From a couple of other posts, a simple way to concatenate columns in a dataframe is to use the map command, as in the example below. The map function returns a series, so why can't just a regular series be used instead of map?
import pandas as pd
df = pd.DataFrame({'a':[1,2,3],'b':[4,5,6]},index=['m','n','o'])
df['x'] = df.a.map(str) + "_x"
a b x
m 1 4 1_x
n 2 5 2_x
o 3 6 3_x
This also works even though I'm specifically creating a series.

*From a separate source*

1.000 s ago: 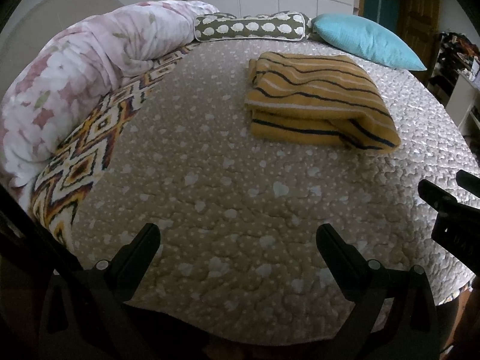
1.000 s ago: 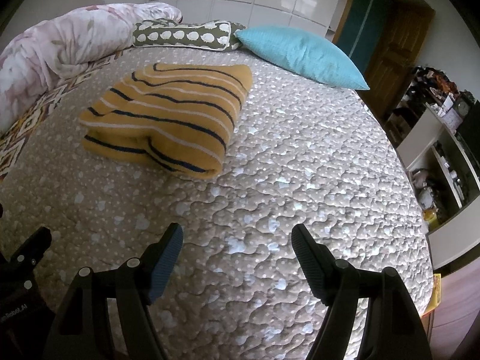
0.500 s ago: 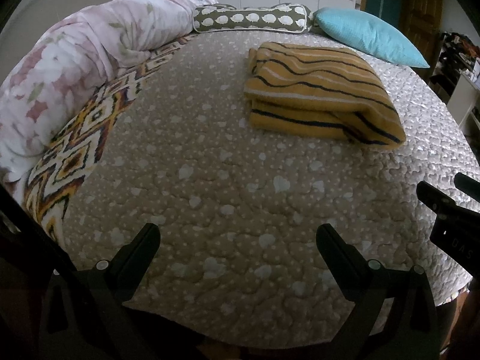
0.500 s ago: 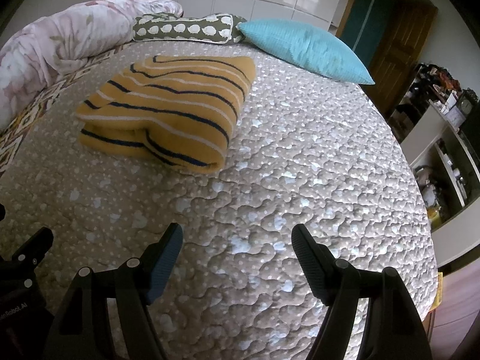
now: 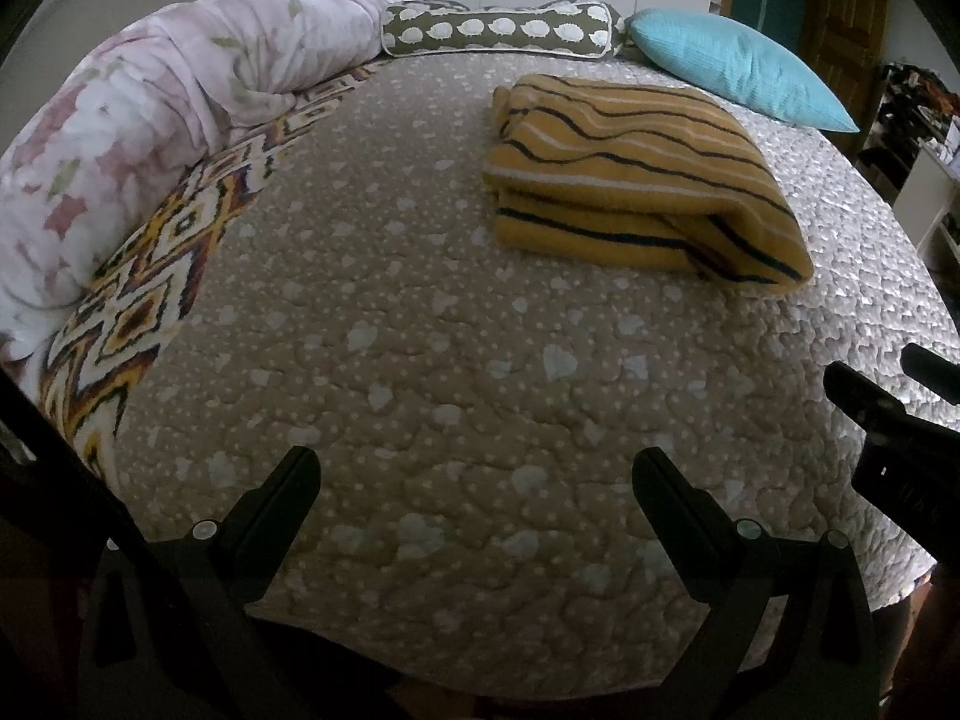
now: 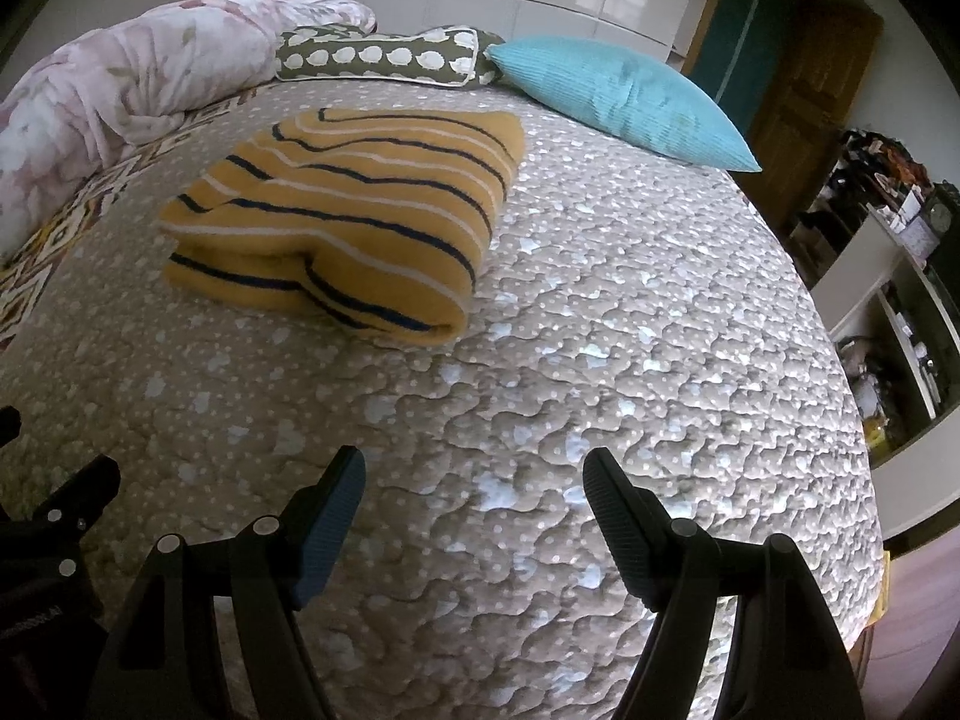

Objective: Fold small clothes

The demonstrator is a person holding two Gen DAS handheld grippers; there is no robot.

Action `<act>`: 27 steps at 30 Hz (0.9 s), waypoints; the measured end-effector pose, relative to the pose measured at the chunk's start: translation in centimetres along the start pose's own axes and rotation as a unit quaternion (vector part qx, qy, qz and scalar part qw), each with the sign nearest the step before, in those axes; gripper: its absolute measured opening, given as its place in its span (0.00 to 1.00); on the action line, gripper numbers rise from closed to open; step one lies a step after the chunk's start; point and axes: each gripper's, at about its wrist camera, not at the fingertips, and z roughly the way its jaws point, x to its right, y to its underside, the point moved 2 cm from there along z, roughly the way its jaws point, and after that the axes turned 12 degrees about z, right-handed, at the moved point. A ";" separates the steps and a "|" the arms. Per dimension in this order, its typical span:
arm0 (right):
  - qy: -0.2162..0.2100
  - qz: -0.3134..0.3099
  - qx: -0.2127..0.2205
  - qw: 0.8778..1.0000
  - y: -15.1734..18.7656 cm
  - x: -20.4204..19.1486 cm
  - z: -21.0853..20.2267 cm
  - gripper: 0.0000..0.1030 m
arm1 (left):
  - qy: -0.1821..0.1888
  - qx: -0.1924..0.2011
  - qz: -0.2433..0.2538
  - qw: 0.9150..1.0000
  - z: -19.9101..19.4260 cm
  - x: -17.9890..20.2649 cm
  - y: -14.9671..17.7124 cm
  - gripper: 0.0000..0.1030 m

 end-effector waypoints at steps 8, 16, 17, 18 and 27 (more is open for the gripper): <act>-0.003 -0.001 0.000 1.000 0.0 0.0 0.1 0.77 | 0.003 -0.003 -0.001 1.000 0.2 0.0 0.1 1.00; -0.006 -0.003 0.001 1.000 0.1 -0.2 0.1 0.77 | 0.007 -0.005 -0.002 1.000 0.3 0.1 0.1 1.00; -0.006 -0.003 0.002 1.000 0.1 -0.3 0.1 0.77 | 0.008 -0.005 -0.002 1.000 0.4 0.2 0.1 1.00; -0.007 -0.003 0.003 1.000 0.2 -0.3 0.0 0.77 | 0.008 -0.004 -0.002 1.000 0.4 0.2 0.1 1.00; -0.012 -0.006 0.008 1.000 0.0 -0.6 -0.1 0.77 | 0.016 -0.003 -0.008 1.000 0.4 0.1 -0.2 1.00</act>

df['y'] = pd.Series(df.a.map(str)) + "_y"
a b x y
m 1 4 1_x 1_y
n 2 5 2_x 2_y
o 3 6 3_x 3_y
This doesn't work, it gives a TypeEror
df['z'] = df['a'] + "_z"
TypeError: unsupported operand type(s) for +: 'numpy.ndarray' and 'str'
This doesn't work either:
df['z'] = pd.Series(df['a']) + "_z"
TypeError: unsupported operand type(s) for +: 'numpy.ndarray' and 'str'
I checked to see if map returns a different type of object under the hood, but it doesn't seem to:
type(pd.Series(df.a.map(str)))
pandas.core.series.Series
type(pd.Series(df['a']))
pandas.core.series.Series
I'm confused about what map is doing that makes this work and how whatever map does carries over into the subsequent string arithmetic.